Aug 16, 2023
sCD40L ELISA Assay
- Fang Zhou1,2
- 1Massachusetts General Hospital;
- 2Aligning Science Across Parkinson’s (ASAP) Collaborative Research Network
Protocol Citation: Fang Zhou 2023. sCD40L ELISA Assay. protocols.io https://dx.doi.org/10.17504/protocols.io.5jyl8pp2dg2w/v1
License: This is an open access protocol distributed under the terms of the Creative Commons Attribution License, which permits unrestricted use, distribution, and reproduction in any medium, provided the original author and source are credited
Protocol status: Working
We use this protocol and it's working
Created: August 16, 2023
Last Modified: May 31, 2024
Protocol Integer ID: 86576
Keywords: ASAPCRN
Funders Acknowledgement:
Aligning Science Across Parkinson’s (ASAP)
Grant ID: ASAP-000312
Abstract
This protocol for the sCD40L ELISA kit (Cat#BMS6010, Invitrogen) is used to measure the concentration of sCD40L in serum and CSF samples in mice.
Prepare Wash Buffer.
Wash the microwell strips twice with 300 μL Wash Buffer per well. Allow the Wash buffer to sit for 10-15s before harshly drop it in the strain.
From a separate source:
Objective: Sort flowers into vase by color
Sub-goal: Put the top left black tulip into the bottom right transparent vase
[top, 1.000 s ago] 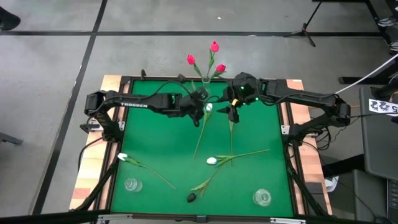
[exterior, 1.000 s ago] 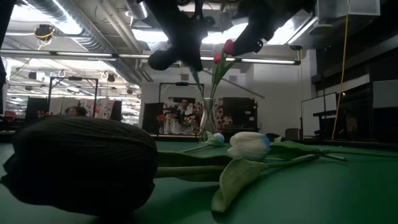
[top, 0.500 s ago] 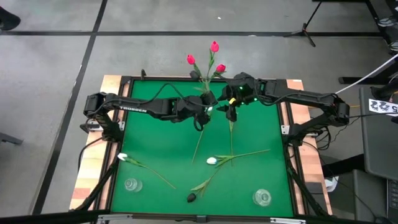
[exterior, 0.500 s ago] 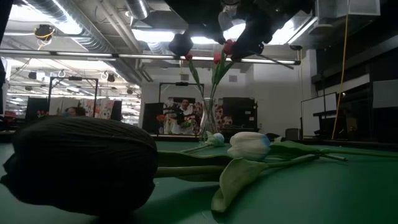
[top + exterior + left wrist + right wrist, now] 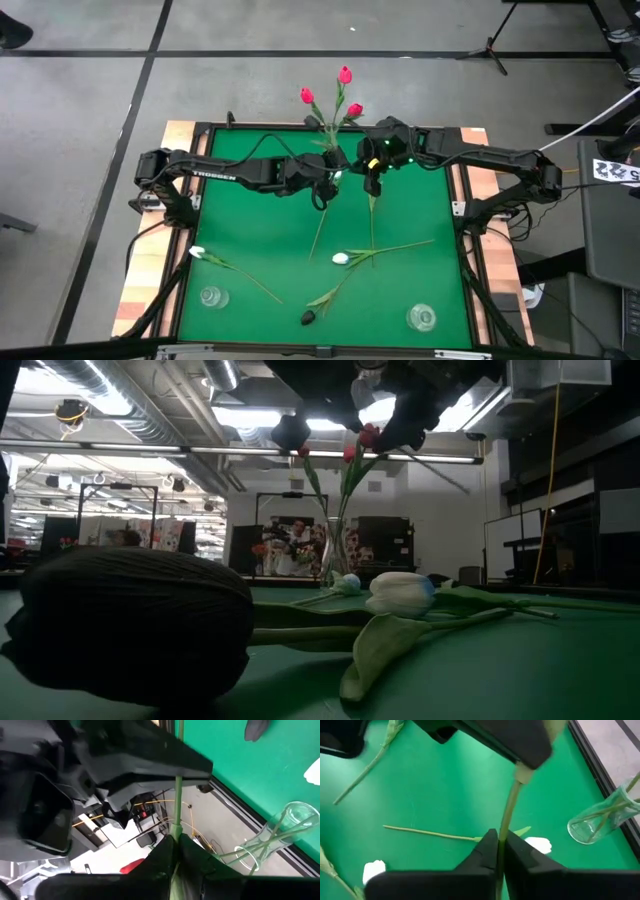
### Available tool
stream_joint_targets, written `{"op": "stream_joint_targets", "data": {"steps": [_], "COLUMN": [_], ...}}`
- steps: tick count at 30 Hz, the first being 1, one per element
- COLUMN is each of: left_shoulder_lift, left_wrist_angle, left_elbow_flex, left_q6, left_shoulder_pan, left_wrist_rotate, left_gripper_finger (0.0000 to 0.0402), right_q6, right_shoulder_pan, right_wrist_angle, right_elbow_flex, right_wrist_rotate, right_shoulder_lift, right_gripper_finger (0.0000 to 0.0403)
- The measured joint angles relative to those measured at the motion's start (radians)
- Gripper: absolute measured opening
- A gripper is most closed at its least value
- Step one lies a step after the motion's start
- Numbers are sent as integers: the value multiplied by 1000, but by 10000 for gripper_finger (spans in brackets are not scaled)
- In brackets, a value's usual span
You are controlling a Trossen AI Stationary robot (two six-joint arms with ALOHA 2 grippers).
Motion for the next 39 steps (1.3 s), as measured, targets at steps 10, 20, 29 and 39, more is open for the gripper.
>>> {"op": "stream_joint_targets", "data": {"steps": [10, 20, 29, 39], "left_shoulder_lift": [-2, -67, -203, -248], "left_wrist_angle": [1, 2, -3, -94], "left_elbow_flex": [0, 0, 1, 1], "left_q6": [-159, -557, -856, -1016], "left_shoulder_pan": [-6, -34, -16, 37], "left_wrist_rotate": [75, 150, 152, 160], "left_gripper_finger": [53, 142, 162, 148], "right_q6": [23, 46, 12, 76], "right_shoulder_pan": [0, 0, 126, 613], "right_wrist_angle": [6, 131, 142, -12], "right_elbow_flex": [-1, -1, -1, -1], "right_wrist_rotate": [-8, 187, 538, 764], "right_shoulder_lift": [0, -19, -231, -370], "right_gripper_finger": [7, 3, 1, 1]}}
Wash again.
Empty wells on the paper towel, use the strip immediately after washing.
Prepare the standard dilution as the protocol. Using Sample Diluent (provided) to dilute samples.
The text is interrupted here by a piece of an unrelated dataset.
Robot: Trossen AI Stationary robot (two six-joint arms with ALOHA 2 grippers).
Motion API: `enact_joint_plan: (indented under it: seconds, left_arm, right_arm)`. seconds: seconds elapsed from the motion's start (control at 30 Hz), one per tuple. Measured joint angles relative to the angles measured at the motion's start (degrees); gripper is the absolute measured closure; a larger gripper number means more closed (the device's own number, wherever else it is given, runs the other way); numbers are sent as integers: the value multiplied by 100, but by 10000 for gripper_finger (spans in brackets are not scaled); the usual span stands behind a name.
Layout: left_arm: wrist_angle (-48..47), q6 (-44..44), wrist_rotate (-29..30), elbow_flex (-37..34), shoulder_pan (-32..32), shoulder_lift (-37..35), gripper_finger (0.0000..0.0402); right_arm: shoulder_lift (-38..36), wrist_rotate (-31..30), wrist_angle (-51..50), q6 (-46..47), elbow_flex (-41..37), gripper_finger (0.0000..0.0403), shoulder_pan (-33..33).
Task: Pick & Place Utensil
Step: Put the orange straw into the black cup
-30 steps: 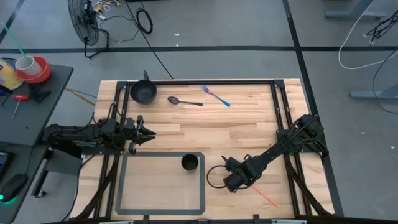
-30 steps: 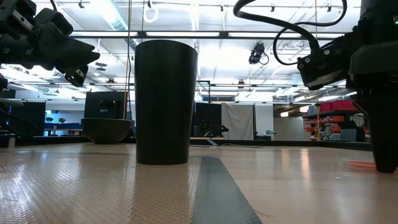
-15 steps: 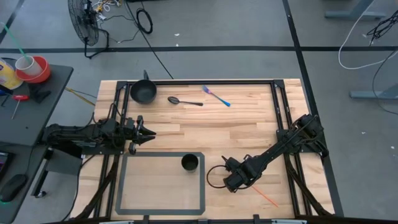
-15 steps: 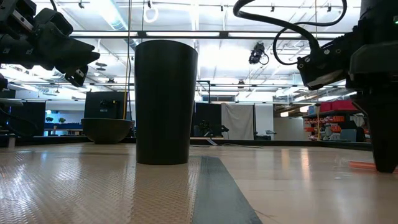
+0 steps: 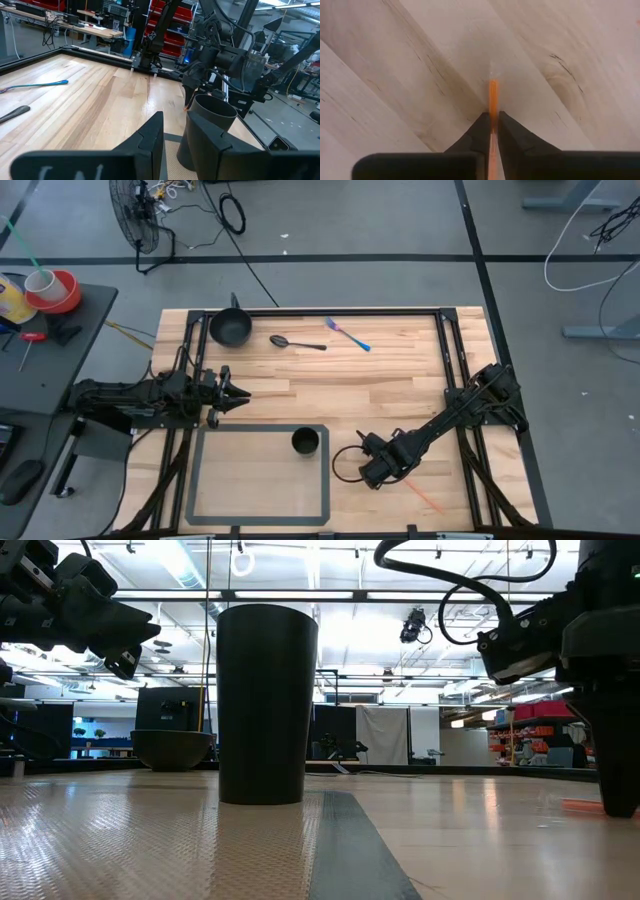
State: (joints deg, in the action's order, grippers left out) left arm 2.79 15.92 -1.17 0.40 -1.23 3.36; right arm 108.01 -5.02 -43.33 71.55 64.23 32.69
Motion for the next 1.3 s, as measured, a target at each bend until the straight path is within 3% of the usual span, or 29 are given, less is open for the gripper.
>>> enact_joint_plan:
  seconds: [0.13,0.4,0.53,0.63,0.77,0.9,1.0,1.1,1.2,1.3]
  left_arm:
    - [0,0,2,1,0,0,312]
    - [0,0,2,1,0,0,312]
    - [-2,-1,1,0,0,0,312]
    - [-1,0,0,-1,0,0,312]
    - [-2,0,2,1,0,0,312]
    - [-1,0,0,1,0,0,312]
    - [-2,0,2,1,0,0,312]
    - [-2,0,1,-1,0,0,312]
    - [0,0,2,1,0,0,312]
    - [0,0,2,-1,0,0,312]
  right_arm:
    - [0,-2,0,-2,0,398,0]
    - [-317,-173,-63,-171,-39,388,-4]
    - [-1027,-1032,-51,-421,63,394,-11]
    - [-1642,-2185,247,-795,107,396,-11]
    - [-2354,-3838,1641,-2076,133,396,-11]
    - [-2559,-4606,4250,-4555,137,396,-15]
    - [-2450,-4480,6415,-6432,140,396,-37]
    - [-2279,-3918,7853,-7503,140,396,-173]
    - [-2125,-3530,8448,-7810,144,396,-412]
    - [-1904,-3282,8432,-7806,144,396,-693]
Add 100 μl of Sample Diluent in duplicate to the blank wells.
For serum samples, add 50 μl of Sample Diluent to the sample wells and then add 50 μl of serum samples to the sample well. For CSF samples, add 5 μl of Sample Diluent to the sample wells and then add 95 μl of serum samples to the sample well.
Prepare Bio-Conjugate (fresh) and add 50 μl of Bio-Conjugate to all wells.
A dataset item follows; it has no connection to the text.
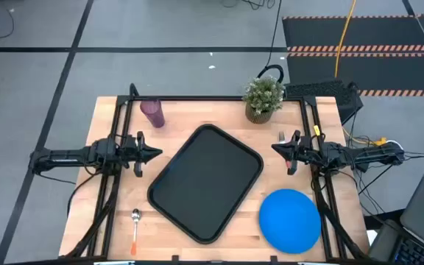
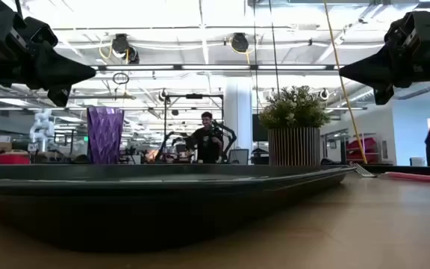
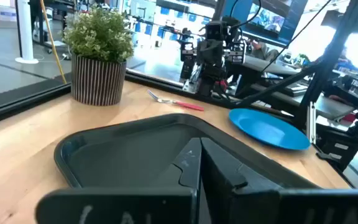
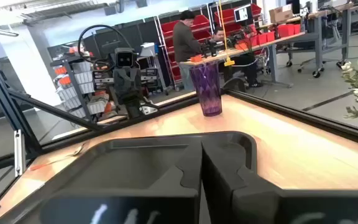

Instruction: Pick and place plate/cup/fork/spoon on tray

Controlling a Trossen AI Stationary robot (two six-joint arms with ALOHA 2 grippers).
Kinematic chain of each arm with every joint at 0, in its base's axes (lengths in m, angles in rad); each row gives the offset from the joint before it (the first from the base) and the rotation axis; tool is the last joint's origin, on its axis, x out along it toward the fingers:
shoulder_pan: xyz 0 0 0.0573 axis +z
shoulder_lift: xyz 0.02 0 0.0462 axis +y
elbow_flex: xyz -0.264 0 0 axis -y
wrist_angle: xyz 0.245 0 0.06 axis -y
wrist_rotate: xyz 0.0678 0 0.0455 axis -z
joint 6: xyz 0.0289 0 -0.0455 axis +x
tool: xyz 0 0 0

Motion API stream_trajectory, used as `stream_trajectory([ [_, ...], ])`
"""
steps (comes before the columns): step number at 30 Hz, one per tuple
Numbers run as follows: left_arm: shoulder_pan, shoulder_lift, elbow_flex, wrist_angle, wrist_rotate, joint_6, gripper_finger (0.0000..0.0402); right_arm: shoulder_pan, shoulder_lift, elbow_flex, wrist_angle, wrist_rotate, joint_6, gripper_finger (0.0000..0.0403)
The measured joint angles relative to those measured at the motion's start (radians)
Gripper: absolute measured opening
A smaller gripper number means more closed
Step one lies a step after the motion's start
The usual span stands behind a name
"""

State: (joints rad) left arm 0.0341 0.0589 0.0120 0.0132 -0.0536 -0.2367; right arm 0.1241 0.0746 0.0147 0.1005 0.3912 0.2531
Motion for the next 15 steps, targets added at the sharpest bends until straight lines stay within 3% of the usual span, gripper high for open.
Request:
stream_trajectory([
  [15, 0.0, 0.0, 0.0, -0.001, 0.0, 0.005, 0.001, 0.0, 0.0, 0.0, 0.0, 0.0, 0.0, 0.0],
])
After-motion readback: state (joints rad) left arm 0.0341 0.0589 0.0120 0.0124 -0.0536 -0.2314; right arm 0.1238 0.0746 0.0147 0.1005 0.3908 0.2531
Apply an adhesive film to the plate and let it incubate at room temperature (RT) for 2 hrs on a microplate shaker.
Remove adhesive film and empty wells. Wash 4 times using Wash Buffer.
Prepare Streptavidin-HRP and add 100 μl of diluted Streptavidin-HRP to all wells.
Apply an adhesive film to the plate and let it incubate at RT for 1 hr on a microplate shaker.
Remove adhesive film and empty wells. Wash 4 times using Wash Buffer.
Add 100 μl TMB substrate solution to all wells. Incubate the strips at RT until the color changes. Avoid light.
Add 100 μl the stop solution to all wells.
Measure the absorbance of each microwell on a spectro-photometer at a wavelength of 450 nm.